#### What you will do:
Write out the lines from the top of the material through the line with "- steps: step", exactly and with nothing added.

#### Collected data:
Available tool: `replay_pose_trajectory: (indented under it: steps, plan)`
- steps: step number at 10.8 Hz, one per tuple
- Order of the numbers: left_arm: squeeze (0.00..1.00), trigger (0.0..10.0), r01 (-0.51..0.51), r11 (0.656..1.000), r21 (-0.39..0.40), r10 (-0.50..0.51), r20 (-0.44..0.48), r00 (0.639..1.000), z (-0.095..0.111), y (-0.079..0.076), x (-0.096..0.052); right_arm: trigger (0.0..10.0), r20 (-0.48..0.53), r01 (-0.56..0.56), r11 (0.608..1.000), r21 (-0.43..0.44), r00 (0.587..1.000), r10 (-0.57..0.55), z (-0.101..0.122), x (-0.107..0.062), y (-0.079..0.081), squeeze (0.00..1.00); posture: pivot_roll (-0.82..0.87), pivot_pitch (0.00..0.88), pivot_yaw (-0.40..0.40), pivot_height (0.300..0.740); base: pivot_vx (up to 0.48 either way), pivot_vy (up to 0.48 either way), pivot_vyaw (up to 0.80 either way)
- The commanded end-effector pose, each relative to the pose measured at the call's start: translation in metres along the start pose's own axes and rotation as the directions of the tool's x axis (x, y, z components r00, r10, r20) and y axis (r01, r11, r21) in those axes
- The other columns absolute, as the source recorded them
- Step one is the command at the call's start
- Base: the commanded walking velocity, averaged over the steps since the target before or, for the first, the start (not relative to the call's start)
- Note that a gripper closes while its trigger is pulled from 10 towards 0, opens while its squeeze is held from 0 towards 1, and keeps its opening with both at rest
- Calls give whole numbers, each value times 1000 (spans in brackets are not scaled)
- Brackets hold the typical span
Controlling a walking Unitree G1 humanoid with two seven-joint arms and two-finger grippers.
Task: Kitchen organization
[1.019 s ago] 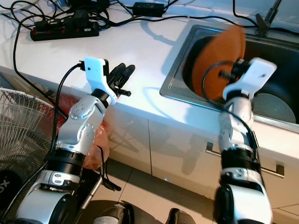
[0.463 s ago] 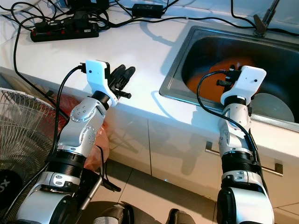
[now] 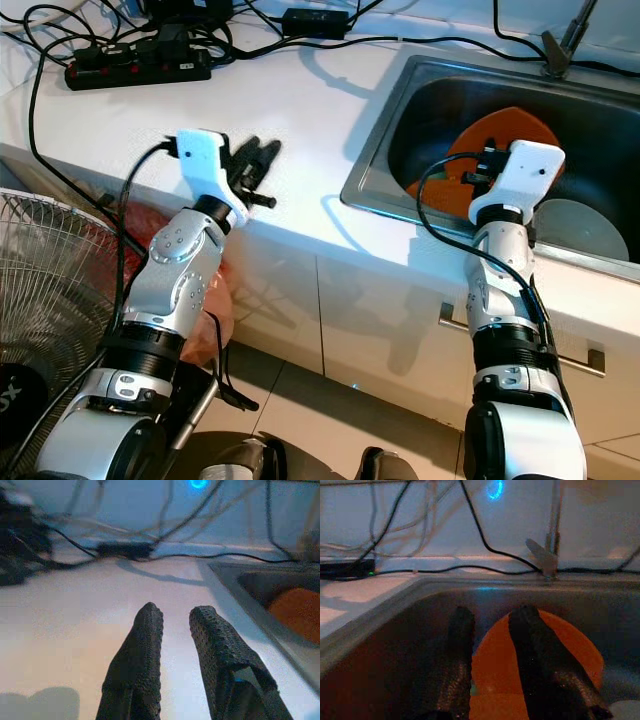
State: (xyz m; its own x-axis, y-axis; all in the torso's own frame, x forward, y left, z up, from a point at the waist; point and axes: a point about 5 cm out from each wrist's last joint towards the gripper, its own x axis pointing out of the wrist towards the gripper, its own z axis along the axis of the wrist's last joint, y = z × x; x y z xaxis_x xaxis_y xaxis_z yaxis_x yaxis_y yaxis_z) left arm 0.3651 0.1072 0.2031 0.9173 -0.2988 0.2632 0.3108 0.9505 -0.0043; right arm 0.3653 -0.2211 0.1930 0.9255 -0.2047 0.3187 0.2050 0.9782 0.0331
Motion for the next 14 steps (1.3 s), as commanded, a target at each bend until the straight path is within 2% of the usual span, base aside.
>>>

#### Task solution:
Available tool: `replay_pose_trajectory: (indented under it: steps, plan)`
- steps: step number at 10.8 Hz, one per tuple

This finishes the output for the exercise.